━━━━━ DATA EXCERPT
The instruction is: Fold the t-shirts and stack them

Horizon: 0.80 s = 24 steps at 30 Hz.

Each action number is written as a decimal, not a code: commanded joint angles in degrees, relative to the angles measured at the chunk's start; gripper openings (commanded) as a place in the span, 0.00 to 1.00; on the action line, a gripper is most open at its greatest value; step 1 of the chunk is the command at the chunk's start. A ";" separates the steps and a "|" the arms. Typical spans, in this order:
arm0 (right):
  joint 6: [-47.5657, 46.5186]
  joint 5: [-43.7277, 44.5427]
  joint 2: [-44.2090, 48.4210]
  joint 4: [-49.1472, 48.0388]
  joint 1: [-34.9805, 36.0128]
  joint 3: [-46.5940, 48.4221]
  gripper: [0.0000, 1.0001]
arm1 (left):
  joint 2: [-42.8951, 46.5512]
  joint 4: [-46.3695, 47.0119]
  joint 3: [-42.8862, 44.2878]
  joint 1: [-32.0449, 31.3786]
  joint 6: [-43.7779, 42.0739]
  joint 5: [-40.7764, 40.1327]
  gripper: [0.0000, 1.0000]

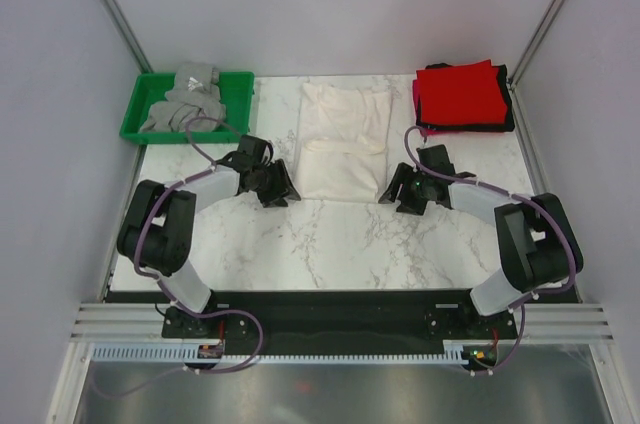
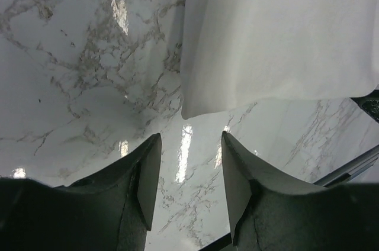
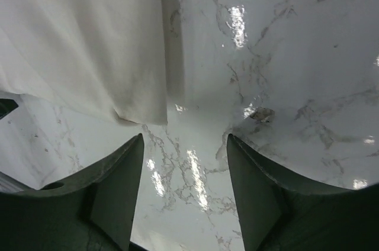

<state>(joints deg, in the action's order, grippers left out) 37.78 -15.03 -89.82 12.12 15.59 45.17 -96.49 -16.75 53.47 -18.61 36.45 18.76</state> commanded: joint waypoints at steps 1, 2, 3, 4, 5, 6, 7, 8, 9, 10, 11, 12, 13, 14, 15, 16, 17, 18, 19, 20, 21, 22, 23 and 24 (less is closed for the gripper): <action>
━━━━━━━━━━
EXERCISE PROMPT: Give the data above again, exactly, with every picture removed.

SOLUTION TO THIS TASK:
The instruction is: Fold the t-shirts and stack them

Horizon: 0.80 s = 24 steps at 30 Hz.

Each action number is written as a decimal, not a code: commanded joint angles in degrees, relative to the angles measured at the chunk's start; gripper openings (commanded) as a place in the span, 0.00 to 1.00; on the action line, a gripper is most open at its greatest value; step 1 of the chunk is the command at the chunk's start. A ";" separates the steps and a "|" the arms. Typical spans, in this order:
arm0 (right):
  joint 6: [-47.5657, 46.5186]
  joint 5: [-43.7277, 44.5427]
  joint 2: [-44.2090, 48.4210]
  joint 4: [-49.1472, 48.0388]
  joint 1: [-34.9805, 36.0128]
  joint 3: [-46.5940, 48.4221]
  gripper: [0.0000, 1.0001]
arm1 (left):
  joint 2: [-42.8951, 46.5512]
  joint 4: [-46.3695, 47.0119]
  joint 3: [-42.8862, 44.2878]
  joint 1: [-32.0449, 31.3786]
  joint 6: [-43.7779, 42.0739]
  joint 5: [-40.7764, 40.1327]
  gripper: [0.0000, 1.0000]


<state>(joints deg, in the action's order, grippers left out) 37.78 -15.03 -89.82 12.12 15.59 45.17 -96.49 -16.75 53.47 -18.61 36.45 18.76</state> commanded: joint waypoints at steps 1, 2, 3, 4, 5, 6, 7, 8, 9, 10, 11, 12, 13, 14, 15, 16, 17, 18, 19, 20, 21, 22, 23 and 24 (less is closed for the gripper): <action>

The response to this exercise is complete.